In general, a bad mortgage rate in the UK is one that is significantly higher than the average rate being offered by other lenders. This could be for several reasons:

  1. because you have a poor credit history, 
  2. or because the lender is charging higher fees or interest rates to cover their costs. 

It can also be one that is unsuitable for the borrower’s financial situation, such as a variable-rate mortgage that the borrower cannot afford if interest rates rise.

How do we determine what a bad mortgage rate is?

To determine whether a mortgage rate is good or not, it is helpful to look at the current average mortgage rates being offered by lenders. 

As of March 2023, the base rate sits at 4.25%. To get an idea of the impact of that on lenders’ mortgage rates, according to Uswitch (at the time of writing) mortgage rates on average stand at:

  • The average two-year fixed-rate mortgage rate in the UK is 5.45% (based on 75% LTV)
  • The average five-year fixed-rate mortgage rate in the UK is 4.84% (based on 75% LTV)
  • The average two-year variable-rate mortgage rate in the UK is 4.75% (based on 75% LTV) 
  • The average standard variable rate (SVR) in the UK is 7.74% 

However, it is important to note that these average rates are just that – averages. Individual lenders may offer higher or lower rates depending on their own financial situation and your financial situation.
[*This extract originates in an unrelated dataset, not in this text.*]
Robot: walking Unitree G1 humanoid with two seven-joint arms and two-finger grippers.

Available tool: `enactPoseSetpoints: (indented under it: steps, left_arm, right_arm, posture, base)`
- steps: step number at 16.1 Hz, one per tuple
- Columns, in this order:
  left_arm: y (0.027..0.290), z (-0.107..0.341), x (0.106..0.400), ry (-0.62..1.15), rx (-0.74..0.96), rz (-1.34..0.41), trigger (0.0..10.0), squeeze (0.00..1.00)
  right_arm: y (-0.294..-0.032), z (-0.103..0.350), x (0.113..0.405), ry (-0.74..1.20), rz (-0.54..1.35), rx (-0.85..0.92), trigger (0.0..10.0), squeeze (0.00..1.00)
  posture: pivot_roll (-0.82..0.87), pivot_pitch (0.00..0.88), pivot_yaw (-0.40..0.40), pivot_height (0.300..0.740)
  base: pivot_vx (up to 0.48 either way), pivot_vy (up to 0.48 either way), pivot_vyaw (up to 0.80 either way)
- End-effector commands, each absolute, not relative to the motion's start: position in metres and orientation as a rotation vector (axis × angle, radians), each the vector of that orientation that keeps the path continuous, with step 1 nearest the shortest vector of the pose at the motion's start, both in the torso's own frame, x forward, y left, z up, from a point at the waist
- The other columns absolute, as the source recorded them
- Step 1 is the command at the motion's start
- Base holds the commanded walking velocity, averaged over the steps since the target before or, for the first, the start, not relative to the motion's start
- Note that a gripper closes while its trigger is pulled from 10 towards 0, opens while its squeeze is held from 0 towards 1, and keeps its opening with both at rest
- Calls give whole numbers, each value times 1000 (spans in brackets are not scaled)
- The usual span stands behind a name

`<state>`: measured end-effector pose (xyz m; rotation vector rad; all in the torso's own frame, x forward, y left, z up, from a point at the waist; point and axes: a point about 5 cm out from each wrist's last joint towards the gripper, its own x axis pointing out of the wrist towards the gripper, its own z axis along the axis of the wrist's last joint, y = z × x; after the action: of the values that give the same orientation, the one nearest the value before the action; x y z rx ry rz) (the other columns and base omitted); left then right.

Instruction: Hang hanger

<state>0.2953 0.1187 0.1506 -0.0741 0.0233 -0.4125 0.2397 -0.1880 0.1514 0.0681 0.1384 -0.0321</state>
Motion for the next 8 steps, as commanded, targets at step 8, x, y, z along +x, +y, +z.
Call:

For example, borrowers with a poor credit history may be offered higher mortgage rates than those with a good credit history, as the lender will perceive them to be a higher risk.

The rate you can get will also depend on how much deposit you can put down. The bigger the deposit, the lower the loan-to-value (LTV) which generally allows you access to better deals as lenders will see you as less risky. 

A mortgage rate that is significantly higher than the average rate being offered by other lenders is considered a bad mortgage rate. For example, if the average rate for a two-year fixed-rate mortgage is 2.15%, a borrower who is offered a rate of 3% would be paying significantly more than they need to. 

What else should you consider when it comes to mortgage rates?

In addition to the interest rate itself, it is important to consider the overall cost of the mortgage when determining whether it is a good deal or not. This includes factors such as arrangement fees, valuation fees, and legal fees. A mortgage with a low-interest rate but high fees may not be a good deal overall, you may end up paying more in fees than you save on the interest rate.

It is also important to consider your financial situation when determining whether a mortgage rate is bad for you. For example, if you’re on a tight budget you may prefer a fixed-rate mortgage that offers predictable payments each month, rather than a variable-rate mortgage that could change unpredictably. Similarly, if you’re planning to stay in your home for a long time you may prefer a longer fixed-rate mortgage, whereas if you’re planning to move in a few years you may prefer a shorter fixed-rate mortgage or a variable-rate mortgage.

Ultimately, it will depend on your individual financial situation and preferences. However, as a general rule, a mortgage rate that is significantly higher than the average rate being offered by other lenders is likely to be a bad deal. 

By carefully comparing different mortgage options and choosing a mortgage that suits your needs, you can ensure that you get the best possible deal on your mortgage.

In the current climate with rates changing regularly, it’s worth speaking to a whole-of-market mortgage broker who can compare deals to find the best mortgage rates for you. There are plenty of deals available. So, if you need a mortgage, whether you’re a first-time buyer, home mover or need to remortgage, get in touch with us at the Online Mortgage Guru to discuss the options available to you.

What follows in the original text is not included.